> [WORK INSTRUCTION]: You are asked to filter the data below and copy every line holding "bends".

== AVAILABLE DATA ==

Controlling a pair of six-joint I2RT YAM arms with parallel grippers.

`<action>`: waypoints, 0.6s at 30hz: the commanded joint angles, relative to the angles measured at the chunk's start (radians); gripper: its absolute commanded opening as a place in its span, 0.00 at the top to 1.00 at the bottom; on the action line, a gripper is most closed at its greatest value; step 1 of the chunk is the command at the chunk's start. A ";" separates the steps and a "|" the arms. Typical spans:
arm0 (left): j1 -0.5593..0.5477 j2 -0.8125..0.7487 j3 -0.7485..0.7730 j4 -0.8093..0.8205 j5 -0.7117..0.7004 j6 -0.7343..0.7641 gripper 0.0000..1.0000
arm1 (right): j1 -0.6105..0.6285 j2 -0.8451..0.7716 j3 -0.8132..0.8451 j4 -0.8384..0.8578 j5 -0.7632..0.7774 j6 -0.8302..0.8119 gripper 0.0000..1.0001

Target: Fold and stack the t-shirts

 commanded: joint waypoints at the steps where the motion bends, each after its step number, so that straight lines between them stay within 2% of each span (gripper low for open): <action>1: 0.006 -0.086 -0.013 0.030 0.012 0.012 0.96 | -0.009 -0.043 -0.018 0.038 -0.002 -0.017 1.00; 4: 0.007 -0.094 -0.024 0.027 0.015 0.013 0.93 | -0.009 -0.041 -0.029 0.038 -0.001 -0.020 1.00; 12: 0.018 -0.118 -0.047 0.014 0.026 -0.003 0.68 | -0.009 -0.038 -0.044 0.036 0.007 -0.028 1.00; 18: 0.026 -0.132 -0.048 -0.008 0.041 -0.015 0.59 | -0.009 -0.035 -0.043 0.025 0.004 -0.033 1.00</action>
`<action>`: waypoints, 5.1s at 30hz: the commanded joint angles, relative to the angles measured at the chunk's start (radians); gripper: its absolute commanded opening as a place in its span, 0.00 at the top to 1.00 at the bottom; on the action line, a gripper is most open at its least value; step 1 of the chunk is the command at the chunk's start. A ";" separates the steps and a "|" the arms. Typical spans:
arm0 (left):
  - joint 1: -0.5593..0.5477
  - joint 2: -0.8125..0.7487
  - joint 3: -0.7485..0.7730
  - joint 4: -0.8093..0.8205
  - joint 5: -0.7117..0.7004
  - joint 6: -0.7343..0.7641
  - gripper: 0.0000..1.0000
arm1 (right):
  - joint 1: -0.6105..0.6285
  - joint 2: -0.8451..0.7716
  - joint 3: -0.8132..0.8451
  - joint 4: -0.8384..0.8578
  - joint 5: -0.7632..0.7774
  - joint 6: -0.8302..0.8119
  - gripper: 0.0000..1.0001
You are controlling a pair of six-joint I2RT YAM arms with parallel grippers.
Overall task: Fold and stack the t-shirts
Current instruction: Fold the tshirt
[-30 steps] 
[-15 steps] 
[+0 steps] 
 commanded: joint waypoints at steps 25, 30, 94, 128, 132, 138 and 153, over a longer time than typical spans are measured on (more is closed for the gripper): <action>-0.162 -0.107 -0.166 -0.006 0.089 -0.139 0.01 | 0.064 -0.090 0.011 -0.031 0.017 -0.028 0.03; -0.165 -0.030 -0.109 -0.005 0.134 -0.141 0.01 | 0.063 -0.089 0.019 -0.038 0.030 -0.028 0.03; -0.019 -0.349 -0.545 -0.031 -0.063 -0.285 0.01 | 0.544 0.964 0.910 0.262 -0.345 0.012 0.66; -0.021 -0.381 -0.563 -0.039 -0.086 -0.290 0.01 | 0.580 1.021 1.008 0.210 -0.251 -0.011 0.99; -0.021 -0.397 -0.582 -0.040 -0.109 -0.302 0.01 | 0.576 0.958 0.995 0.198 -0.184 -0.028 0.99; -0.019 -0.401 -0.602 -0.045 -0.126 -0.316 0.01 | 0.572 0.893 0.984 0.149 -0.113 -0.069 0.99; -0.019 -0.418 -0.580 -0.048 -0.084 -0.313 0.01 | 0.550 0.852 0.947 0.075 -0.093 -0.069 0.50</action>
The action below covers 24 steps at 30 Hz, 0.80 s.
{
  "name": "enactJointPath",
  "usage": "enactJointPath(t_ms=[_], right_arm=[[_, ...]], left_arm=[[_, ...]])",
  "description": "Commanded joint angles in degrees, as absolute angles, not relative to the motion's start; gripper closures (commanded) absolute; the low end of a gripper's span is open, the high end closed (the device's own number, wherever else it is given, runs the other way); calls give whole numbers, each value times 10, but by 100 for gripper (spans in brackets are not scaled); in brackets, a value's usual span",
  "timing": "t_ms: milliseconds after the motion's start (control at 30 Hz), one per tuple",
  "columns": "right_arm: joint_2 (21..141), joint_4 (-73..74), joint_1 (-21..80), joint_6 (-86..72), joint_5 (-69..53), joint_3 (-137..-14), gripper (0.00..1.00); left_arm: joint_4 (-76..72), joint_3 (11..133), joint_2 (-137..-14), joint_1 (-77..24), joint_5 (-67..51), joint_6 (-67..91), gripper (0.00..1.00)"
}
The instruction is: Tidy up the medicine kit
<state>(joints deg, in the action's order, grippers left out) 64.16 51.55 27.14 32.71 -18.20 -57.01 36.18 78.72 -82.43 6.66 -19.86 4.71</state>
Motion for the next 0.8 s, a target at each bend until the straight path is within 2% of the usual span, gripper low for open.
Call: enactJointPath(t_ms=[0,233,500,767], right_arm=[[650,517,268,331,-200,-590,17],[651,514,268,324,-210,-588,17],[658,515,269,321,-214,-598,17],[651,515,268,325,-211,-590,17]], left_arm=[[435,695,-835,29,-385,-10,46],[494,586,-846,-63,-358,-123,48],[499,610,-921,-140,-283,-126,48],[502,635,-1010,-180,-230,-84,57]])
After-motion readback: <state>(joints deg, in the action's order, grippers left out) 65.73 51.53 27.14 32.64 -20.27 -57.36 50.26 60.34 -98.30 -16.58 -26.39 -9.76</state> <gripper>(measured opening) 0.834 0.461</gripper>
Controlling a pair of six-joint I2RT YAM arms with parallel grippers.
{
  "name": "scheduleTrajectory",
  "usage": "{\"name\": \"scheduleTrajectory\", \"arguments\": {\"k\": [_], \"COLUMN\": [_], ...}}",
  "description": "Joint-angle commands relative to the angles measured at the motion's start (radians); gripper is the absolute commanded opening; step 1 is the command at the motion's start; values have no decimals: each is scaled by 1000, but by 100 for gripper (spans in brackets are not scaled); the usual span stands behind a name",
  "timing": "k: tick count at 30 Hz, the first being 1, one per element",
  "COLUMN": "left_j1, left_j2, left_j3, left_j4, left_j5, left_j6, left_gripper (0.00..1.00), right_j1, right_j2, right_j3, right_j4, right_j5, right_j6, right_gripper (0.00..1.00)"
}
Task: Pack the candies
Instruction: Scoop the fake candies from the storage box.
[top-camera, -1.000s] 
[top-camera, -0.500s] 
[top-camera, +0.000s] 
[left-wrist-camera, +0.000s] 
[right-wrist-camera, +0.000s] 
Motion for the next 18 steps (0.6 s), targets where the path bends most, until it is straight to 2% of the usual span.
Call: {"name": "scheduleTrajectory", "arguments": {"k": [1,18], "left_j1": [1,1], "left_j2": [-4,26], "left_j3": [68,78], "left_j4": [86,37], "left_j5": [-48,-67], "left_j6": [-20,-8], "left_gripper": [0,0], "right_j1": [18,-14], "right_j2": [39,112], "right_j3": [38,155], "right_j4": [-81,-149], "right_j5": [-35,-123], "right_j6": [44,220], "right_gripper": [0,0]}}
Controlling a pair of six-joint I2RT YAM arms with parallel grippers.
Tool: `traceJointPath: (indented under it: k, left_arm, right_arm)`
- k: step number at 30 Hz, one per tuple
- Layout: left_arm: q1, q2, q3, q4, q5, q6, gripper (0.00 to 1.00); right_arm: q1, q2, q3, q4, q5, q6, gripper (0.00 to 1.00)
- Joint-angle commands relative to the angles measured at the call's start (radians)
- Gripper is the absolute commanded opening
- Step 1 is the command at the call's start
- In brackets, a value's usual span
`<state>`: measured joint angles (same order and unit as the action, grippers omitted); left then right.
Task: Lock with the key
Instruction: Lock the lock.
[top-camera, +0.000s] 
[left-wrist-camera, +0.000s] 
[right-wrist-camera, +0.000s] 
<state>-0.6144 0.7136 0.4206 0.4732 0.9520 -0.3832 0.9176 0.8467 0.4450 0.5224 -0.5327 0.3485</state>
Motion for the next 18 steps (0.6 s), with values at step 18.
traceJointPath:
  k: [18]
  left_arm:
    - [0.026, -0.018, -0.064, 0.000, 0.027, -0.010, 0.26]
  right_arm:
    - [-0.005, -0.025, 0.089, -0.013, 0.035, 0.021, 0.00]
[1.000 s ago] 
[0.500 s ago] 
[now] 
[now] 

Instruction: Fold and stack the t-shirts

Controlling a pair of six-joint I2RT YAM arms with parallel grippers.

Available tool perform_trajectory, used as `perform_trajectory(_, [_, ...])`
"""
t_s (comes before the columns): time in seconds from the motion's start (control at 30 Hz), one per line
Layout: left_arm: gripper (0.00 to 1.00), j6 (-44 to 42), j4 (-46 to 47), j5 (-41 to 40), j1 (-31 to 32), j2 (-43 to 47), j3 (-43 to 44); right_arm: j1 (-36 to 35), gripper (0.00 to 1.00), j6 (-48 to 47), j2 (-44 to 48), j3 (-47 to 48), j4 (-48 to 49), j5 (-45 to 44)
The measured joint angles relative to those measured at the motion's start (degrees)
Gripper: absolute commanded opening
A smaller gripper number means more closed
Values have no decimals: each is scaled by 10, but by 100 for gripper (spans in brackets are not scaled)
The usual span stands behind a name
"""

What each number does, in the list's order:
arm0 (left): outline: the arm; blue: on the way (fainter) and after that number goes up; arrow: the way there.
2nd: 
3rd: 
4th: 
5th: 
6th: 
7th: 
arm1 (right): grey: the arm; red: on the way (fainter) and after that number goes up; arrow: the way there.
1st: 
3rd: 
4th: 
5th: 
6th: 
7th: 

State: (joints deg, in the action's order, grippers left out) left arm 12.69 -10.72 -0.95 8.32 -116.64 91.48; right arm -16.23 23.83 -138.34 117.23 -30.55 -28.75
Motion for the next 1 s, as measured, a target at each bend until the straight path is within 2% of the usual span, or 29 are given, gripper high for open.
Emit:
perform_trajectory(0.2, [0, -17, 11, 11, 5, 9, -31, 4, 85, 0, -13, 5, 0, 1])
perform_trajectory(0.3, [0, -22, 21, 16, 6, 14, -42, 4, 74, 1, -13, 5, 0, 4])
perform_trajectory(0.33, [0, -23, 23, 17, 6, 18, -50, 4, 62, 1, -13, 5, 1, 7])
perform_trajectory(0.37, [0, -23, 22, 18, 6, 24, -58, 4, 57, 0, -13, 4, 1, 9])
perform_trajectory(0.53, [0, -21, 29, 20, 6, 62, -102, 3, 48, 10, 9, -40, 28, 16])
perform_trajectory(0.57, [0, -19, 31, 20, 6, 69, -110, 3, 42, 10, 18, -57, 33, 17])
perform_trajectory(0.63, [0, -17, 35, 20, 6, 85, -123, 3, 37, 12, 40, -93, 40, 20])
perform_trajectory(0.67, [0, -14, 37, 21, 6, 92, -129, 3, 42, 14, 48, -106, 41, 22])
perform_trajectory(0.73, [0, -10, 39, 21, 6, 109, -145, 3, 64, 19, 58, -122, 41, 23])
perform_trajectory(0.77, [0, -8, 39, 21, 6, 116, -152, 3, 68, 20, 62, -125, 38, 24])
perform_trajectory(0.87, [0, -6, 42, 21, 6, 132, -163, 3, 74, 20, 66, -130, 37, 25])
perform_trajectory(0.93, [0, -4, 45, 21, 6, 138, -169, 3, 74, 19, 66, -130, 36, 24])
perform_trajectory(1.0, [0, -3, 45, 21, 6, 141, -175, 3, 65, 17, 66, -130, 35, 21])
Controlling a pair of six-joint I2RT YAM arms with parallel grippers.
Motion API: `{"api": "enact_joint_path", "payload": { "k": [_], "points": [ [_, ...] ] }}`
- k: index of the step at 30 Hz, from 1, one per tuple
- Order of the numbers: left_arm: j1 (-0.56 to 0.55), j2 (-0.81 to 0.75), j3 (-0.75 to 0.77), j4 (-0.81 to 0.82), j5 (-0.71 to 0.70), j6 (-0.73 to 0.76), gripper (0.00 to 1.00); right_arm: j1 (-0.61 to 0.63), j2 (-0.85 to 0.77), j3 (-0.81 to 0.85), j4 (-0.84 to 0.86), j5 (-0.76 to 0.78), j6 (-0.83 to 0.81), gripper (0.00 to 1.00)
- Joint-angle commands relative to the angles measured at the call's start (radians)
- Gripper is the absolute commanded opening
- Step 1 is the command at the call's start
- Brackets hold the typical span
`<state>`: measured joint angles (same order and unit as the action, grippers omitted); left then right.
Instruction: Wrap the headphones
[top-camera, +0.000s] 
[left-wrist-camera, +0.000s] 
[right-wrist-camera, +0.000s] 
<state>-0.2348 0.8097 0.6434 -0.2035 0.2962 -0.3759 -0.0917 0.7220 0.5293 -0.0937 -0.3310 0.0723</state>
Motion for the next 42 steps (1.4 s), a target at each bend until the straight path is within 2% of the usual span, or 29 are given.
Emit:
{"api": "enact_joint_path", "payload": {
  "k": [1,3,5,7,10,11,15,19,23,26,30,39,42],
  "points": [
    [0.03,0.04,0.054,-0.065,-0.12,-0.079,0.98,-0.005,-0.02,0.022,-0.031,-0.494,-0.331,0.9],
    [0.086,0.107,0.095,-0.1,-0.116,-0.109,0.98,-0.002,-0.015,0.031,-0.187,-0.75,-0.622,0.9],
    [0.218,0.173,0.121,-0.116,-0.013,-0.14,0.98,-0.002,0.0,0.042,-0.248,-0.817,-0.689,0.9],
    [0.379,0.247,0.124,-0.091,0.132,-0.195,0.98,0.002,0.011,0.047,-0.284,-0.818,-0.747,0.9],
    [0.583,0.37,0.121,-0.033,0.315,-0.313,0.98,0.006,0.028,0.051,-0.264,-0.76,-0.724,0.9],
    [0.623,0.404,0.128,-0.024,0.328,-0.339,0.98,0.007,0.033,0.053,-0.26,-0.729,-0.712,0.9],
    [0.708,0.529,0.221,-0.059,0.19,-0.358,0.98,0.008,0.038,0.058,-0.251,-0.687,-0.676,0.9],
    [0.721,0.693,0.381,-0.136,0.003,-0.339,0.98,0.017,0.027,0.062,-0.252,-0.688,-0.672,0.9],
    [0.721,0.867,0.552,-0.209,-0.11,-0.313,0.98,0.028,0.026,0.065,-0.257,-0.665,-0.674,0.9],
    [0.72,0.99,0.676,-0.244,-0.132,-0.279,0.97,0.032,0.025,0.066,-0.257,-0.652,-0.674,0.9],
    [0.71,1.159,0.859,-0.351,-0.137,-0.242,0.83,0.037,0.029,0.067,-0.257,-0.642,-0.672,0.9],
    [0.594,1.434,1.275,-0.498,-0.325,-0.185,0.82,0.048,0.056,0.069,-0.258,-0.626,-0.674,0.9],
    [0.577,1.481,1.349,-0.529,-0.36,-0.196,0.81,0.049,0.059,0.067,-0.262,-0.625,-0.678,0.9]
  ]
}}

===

> [EXPECTED ANSWER]:
 commanded: joint waypoints at the steps where the motion bends, each after its step number, so that straight lines between them stay within 2% of each span (gripper low for open): <action>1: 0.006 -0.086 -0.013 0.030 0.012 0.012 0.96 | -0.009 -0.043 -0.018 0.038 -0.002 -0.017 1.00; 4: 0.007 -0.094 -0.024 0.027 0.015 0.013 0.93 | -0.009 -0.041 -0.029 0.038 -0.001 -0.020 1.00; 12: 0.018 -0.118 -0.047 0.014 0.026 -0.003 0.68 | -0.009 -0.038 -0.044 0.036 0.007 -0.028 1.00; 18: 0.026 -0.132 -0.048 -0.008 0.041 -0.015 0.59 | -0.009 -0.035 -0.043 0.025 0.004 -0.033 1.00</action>
Motion for the next 18 steps (0.6 s), targets where the path bends most, until it is straight to 2% of the usual span.

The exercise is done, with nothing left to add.